Most mountain huts are open with services July through September, some June through October. This means there is staff is at the hut, food and water are available, and common rooms are heated. Outside of this season, some huts are open but without services. So you can still stay at these huts as a basic shelter, but no food, water, or heating is available. Check the hut’s website beforehand to see their schedule and rules.

Make a reservation

Also, you should definitely reserve ahead. For weekdays, it’s usually ok to call a day ahead or maybe, the morning of your hike. But on weekends, especially in popular destinations, many huts are booked out months in advance. I’ve seen lots of hikers turned away in the late afternoon, now facing a long hike to another destination in the twilight hours. Many SAC huts now accept online reservations, but we always prefer to call so we can ask questions about the facilities.

What to bring

First check out my Mountain Huts with Kids post for an overview of what to expect at the huts, regarding food and sleeping conditions.

In short, the huts provide mattresses, pillows and blankets.

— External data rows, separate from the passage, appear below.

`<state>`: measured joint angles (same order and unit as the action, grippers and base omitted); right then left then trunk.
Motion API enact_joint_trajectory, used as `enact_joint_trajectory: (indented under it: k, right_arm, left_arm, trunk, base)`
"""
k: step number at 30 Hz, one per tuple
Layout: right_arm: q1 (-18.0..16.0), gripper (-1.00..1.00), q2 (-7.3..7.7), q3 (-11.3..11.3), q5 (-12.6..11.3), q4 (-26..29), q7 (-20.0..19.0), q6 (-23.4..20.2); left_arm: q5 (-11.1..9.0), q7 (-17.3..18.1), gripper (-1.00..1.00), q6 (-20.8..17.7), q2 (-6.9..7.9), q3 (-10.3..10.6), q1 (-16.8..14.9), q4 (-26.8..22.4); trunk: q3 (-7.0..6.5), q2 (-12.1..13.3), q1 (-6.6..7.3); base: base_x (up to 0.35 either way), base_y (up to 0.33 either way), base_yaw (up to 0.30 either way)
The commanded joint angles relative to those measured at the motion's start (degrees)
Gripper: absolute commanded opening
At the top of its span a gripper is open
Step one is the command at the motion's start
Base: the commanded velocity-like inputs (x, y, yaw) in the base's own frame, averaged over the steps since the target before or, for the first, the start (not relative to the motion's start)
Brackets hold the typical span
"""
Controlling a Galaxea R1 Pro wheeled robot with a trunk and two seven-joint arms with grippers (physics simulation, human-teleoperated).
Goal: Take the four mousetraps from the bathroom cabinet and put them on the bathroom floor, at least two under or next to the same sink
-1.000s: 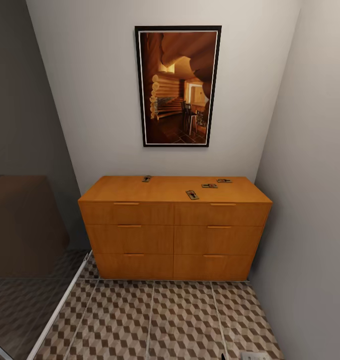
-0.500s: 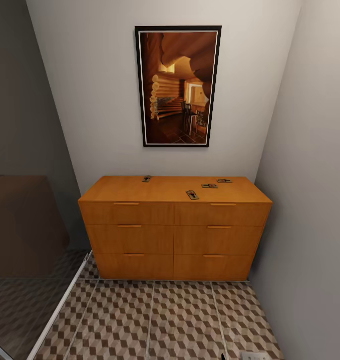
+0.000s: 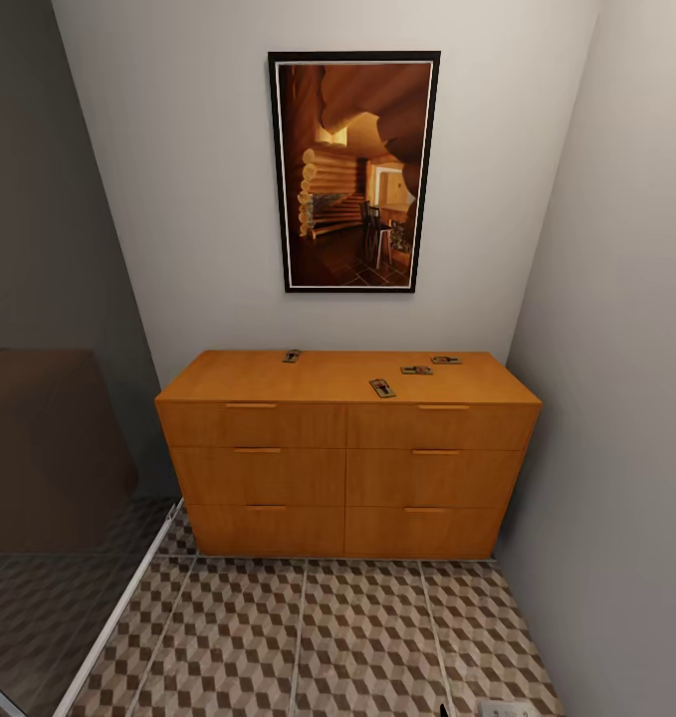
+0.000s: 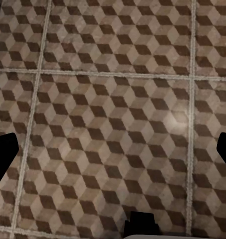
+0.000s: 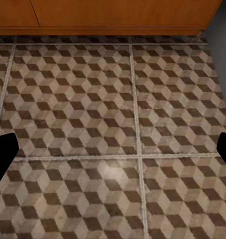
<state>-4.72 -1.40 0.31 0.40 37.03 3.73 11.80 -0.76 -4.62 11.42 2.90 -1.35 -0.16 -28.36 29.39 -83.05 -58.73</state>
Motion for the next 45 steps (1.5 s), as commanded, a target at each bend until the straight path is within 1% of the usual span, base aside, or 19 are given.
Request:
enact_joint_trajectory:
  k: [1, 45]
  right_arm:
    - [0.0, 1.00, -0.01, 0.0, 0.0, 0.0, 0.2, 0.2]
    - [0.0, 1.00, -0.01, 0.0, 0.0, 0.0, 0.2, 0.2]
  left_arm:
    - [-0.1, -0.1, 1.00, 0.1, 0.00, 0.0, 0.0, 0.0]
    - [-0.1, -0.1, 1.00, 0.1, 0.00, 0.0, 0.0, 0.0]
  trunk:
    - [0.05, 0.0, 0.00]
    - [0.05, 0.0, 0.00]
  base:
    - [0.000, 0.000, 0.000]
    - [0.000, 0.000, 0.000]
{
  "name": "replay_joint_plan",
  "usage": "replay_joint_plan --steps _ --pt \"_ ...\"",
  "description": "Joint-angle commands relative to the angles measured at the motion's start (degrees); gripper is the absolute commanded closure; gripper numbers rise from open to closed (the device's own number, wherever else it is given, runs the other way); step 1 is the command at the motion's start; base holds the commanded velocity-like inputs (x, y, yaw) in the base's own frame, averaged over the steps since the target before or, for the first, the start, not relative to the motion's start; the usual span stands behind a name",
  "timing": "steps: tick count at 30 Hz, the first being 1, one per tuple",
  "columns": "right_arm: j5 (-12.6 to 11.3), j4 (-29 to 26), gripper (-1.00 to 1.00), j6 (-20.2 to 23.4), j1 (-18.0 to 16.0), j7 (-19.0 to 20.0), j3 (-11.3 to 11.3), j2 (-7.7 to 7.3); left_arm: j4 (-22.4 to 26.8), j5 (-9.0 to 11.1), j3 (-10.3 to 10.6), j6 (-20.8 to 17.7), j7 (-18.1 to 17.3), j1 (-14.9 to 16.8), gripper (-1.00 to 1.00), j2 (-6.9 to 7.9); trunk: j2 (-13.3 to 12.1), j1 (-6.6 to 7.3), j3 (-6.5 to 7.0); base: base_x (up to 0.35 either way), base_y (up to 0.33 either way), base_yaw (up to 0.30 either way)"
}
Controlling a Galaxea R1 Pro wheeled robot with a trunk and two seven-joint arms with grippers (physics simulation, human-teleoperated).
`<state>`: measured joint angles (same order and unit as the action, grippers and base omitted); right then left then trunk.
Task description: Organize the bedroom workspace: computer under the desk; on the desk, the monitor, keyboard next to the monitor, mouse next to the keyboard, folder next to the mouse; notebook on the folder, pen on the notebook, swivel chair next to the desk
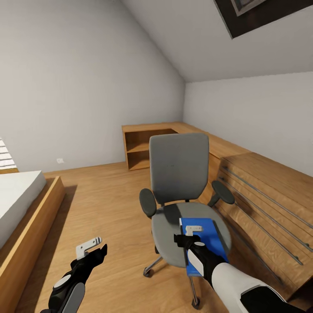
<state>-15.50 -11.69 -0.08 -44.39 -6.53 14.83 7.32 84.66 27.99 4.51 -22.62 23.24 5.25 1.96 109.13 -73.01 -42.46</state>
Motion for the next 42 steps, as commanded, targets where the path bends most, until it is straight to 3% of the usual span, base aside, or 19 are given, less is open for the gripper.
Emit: replay_joint_plan --steps 1,27,42 --pt "-0.85 0.68 -1.00 -0.01 0.00 -0.33 0.02 -0.02 0.08 0.58 0.15 -0.10 0.58 0.04 -1.00 0.07 0.02 0.00 -0.07 -0.006 0.000 0.000" --pt "-0.85 0.64 -1.00 -0.09 0.00 -0.41 0.02 -0.02 -0.02 0.66 0.15 -0.23 0.58 0.10 -1.00 0.00 0.02 0.00 -0.07 -0.001 0.000 0.000" --pt "-0.85 0.66 -1.00 -0.16 0.00 -0.50 0.02 -0.02 -0.15 0.66 0.15 -0.24 0.58 0.06 -1.00 -0.02 -6.00 3.30 2.63 0.000 0.000 0.000"
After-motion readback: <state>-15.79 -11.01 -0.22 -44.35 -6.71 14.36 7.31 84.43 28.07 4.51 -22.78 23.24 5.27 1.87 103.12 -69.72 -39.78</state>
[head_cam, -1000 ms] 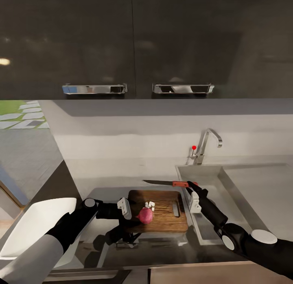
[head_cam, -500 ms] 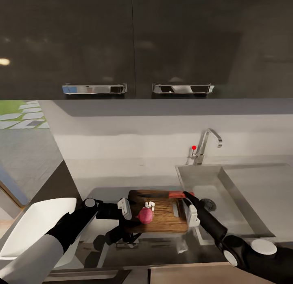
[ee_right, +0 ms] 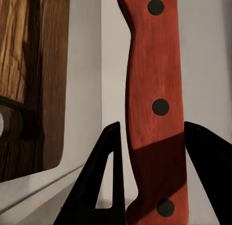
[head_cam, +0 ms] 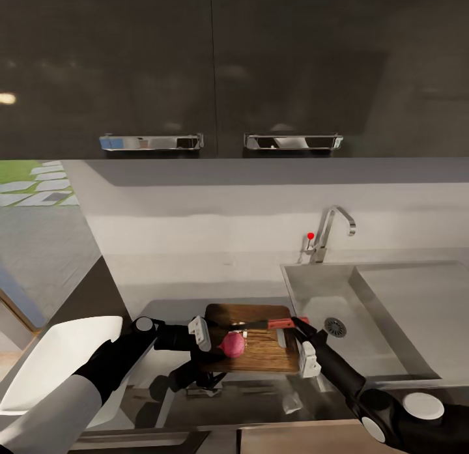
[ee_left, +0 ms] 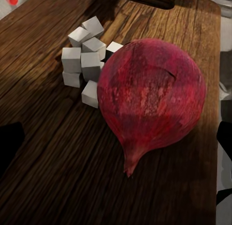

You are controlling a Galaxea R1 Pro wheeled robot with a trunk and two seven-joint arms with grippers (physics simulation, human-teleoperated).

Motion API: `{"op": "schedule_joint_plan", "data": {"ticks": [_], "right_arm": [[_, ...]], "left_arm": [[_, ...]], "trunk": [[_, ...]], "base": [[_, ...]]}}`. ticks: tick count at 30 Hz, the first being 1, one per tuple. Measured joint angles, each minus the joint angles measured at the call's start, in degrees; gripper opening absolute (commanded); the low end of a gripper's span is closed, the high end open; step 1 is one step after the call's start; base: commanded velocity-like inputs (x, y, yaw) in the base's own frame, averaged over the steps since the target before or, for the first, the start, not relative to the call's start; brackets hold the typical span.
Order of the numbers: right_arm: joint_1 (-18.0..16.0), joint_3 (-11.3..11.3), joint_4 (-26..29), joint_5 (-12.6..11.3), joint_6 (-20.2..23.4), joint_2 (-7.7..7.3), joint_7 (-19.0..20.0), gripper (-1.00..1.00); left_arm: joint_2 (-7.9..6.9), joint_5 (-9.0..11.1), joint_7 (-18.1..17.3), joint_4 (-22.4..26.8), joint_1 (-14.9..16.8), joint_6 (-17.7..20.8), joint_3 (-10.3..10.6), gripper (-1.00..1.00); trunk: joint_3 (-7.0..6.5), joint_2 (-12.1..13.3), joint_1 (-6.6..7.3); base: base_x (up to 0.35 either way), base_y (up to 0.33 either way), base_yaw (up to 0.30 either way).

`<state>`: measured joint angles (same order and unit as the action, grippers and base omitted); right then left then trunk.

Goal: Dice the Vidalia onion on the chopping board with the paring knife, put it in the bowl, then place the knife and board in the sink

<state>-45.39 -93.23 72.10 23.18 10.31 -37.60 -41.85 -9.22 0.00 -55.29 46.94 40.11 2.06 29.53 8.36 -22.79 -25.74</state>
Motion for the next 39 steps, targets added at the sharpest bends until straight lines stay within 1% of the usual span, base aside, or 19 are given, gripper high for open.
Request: {"op": "schedule_joint_plan", "data": {"ticks": [4,5,8,11,12,18,22,35,39], "right_arm": [[0.0,0.4,0.0,0.0,0.0,0.0,-0.2,-1.0],[0.0,1.1,0.0,0.0,-0.1,0.0,-0.2,-1.0],[0.0,2.2,0.0,0.0,-0.1,-0.04,-0.2,-1.0],[0.0,2.6,0.0,0.0,-0.1,-0.2,-0.3,-1.0],[0.0,2.7,0.0,0.0,-0.2,-0.44,-0.6,-1.0],[0.0,2.7,0.3,0.0,-0.2,-0.76,-2.3,-1.0],[0.0,2.7,0.3,0.0,-0.2,-0.79,-2.5,-1.0],[0.0,2.7,0.4,0.0,-0.2,-0.87,-2.5,-1.0],[0.0,2.5,0.4,-0.1,-0.1,-0.88,-2.4,-1.0]], "left_arm": [[0.11,0.0,0.1,0.0,0.0,0.0,0.0,1.0],[0.83,0.0,0.2,-0.1,0.0,0.0,0.0,1.0],[1.86,0.0,0.6,-0.3,0.0,0.1,-0.2,1.0],[2.29,0.1,1.6,-0.4,0.0,0.1,-0.5,1.0],[2.37,0.1,2.8,-0.4,0.0,0.1,-0.7,1.0],[2.48,0.1,5.3,-0.4,0.0,0.2,-0.9,1.0],[2.44,0.1,5.8,-0.4,0.0,0.2,-0.9,1.0],[2.33,0.1,6.0,-0.4,0.0,0.2,-0.9,1.0],[2.03,0.0,5.3,-0.2,0.0,0.1,-0.8,1.0]], "trunk": [[0.0,0.0,0.0],[0.0,0.0,0.0],[0.0,0.0,0.0],[0.0,0.0,0.0],[0.0,0.0,0.0],[0.0,0.0,0.0],[0.0,0.0,0.0],[0.0,0.0,0.0],[0.0,0.0,0.0]], "base": [[0.0,0.0,0.0],[0.0,0.0,0.0],[0.0,0.0,0.0],[0.0,0.0,0.0],[0.0,0.0,0.0],[0.0,0.0,0.0],[0.0,0.0,0.0],[0.0,0.0,0.0],[0.0,0.0,0.0]]}}
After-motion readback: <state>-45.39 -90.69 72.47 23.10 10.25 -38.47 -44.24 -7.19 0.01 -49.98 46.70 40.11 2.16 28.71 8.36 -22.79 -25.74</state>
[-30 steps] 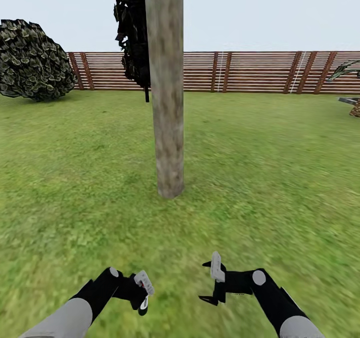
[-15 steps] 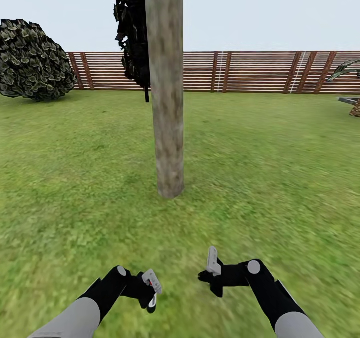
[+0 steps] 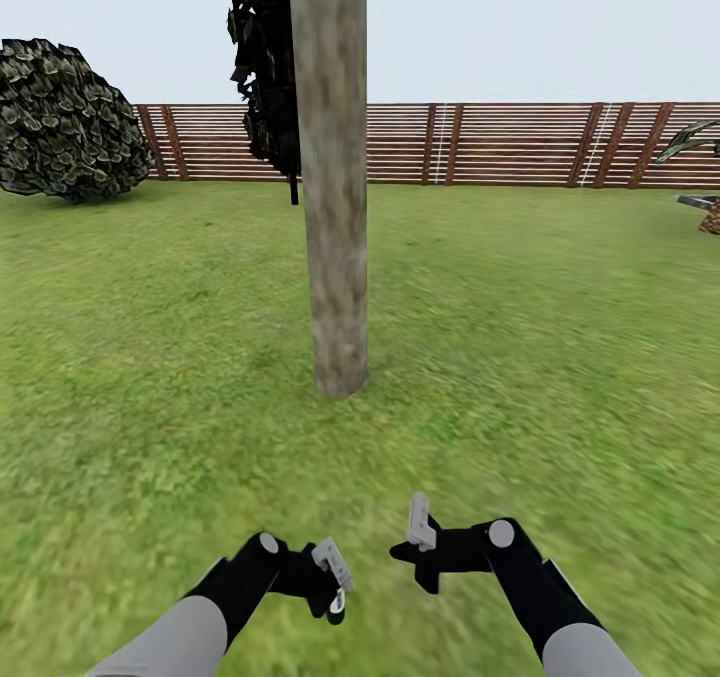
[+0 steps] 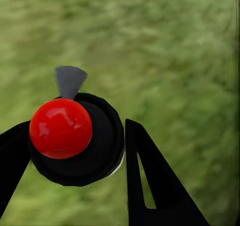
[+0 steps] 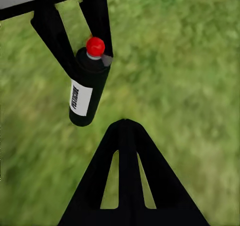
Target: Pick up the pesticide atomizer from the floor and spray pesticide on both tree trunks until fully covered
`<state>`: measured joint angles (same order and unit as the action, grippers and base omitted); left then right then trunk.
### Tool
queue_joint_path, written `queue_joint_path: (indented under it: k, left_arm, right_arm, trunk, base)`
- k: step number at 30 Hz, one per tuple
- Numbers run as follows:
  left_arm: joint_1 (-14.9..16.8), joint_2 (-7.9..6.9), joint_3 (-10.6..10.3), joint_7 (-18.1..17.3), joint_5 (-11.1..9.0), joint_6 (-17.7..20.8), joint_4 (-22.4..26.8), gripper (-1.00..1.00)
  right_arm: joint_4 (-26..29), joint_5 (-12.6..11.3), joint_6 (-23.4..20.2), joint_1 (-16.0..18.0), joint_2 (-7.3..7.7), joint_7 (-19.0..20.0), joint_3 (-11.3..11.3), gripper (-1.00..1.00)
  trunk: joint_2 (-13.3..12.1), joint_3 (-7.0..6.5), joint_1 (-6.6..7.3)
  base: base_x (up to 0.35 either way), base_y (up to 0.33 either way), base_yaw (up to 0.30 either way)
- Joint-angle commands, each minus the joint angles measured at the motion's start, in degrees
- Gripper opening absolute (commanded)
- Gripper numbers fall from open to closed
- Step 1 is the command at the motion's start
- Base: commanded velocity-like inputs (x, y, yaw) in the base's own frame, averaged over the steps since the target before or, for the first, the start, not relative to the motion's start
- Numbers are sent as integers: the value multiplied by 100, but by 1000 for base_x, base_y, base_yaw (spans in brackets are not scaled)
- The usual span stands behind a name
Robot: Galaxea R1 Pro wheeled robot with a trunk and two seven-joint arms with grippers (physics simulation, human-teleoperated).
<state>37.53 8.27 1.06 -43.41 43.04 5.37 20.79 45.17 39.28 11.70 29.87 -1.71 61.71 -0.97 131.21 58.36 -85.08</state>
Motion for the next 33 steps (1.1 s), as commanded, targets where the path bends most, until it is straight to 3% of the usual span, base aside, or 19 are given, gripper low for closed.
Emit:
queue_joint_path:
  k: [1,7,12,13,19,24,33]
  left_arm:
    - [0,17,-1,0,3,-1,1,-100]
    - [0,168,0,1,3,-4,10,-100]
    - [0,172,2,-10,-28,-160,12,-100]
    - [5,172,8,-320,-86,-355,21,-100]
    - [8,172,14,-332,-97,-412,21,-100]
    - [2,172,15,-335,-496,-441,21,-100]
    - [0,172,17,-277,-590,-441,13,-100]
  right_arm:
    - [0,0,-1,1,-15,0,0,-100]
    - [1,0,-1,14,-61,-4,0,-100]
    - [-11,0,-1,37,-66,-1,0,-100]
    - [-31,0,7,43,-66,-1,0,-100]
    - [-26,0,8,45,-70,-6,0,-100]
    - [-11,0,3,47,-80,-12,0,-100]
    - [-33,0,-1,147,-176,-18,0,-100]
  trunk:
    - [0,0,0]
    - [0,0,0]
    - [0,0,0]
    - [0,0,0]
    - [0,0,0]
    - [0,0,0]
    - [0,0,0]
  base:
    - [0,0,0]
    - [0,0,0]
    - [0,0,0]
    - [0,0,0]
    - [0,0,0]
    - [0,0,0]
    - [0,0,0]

You need to bring a sleeping bag liner for each person, which is required at every hut. You can easily buy them at any sporting good store, they cost about CHF 30-50 or more depending on the material. 

Besides that, bring whatever you would normally bring for a mountain hike, including warm, waterproof layers, first aid kit, hiking sticks, etc.

Food at the huts

Huts provide dinner and breakfast for their overnight guests, typically included in your fee. If you brought your own food, you can skip these meals and save some money on your fee. Drinks are typically extra (including water) and expensive. However, most huts provide free “marching tea” in the mornings, which is warm punch you can use to fill your water bottles for the next day’s hike.

You’ll need to bring lunch supplies for your day hikes. Some huts sell picnic lunch supplies, like bread, cheese, snacks and drinks that you can use for your lunch the following day. Ask the specific hut what they will have available.

If you are just passing through, most huts act as a restaurant at lunch time, with simple menus of mountain food, like cold plates of meat and cheese, a couple hot dishes like pasta or rösti, and cakes.

Many huts accept cash only, though more huts are starting to accept cards.

I hope this helps. Please leave a comment and let me know which hut you visit and how you liked it!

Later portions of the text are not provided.